How to complete this task
In the data below, the answer is the run of lines from the line containing "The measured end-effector" through the line containing "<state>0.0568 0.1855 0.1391", both included; print it exactly and nothing else.

··········

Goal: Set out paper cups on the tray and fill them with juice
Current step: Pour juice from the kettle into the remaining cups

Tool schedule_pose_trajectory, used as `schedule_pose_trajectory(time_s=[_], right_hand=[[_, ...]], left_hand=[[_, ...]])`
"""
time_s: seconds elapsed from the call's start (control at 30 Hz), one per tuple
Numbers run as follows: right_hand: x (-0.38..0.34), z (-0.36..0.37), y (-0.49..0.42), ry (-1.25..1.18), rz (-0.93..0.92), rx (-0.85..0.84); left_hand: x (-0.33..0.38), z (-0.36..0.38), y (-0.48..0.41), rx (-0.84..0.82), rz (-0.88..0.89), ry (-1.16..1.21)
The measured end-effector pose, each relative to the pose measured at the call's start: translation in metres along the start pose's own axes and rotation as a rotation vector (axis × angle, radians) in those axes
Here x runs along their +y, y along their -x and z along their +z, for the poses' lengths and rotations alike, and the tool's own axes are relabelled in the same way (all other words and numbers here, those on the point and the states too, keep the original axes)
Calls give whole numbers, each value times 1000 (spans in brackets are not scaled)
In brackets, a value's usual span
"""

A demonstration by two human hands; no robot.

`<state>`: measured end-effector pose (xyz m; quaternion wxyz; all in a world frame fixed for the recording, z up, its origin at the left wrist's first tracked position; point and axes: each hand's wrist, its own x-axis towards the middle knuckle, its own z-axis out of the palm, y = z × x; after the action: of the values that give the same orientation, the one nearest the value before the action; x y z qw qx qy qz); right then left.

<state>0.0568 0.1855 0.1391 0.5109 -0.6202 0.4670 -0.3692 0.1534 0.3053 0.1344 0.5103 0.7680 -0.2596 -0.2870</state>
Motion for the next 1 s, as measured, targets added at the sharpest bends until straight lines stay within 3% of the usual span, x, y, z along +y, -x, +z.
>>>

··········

Result of this task
The measured end-effector pose, each relative to the pose measured at the call's start: translation in metres along the start pose's own axes and rotation as a rotation vector (axis × angle, radians) in those axes
Here x runs along their +y, y along their -x and z along their +z, for the poses' lengths and rotations alike, and the tool's own axes are relabelled in the same way (all other words and numbers here, those on the point and the states too, keep the original axes)
Calls give whole numbers, each value times 1000 (spans in brackets are not scaled)
In brackets, a value's usual span
"""

A demonstration by two human hands; no robot.

`<state>`: measured end-effector pose (xyz m; quaternion wxyz; all in a world frame fixed for the recording, z up, its origin at the left wrist's first tracked position; point and axes: each hand's wrist, its own x-axis towards the middle knuckle, its own z-axis out of the palm, y = z × x; after the action: of the values that give the same orientation, the one nearest the value before the action; x y z qw qx qy qz); right then left.

<state>0.0568 0.1855 0.1391 0.5109 -0.6202 0.4670 -0.3692 0.1534 0.3053 0.1344 0.5103 0.7680 -0.2596 -0.2870</state>

What appears above is the complete answer.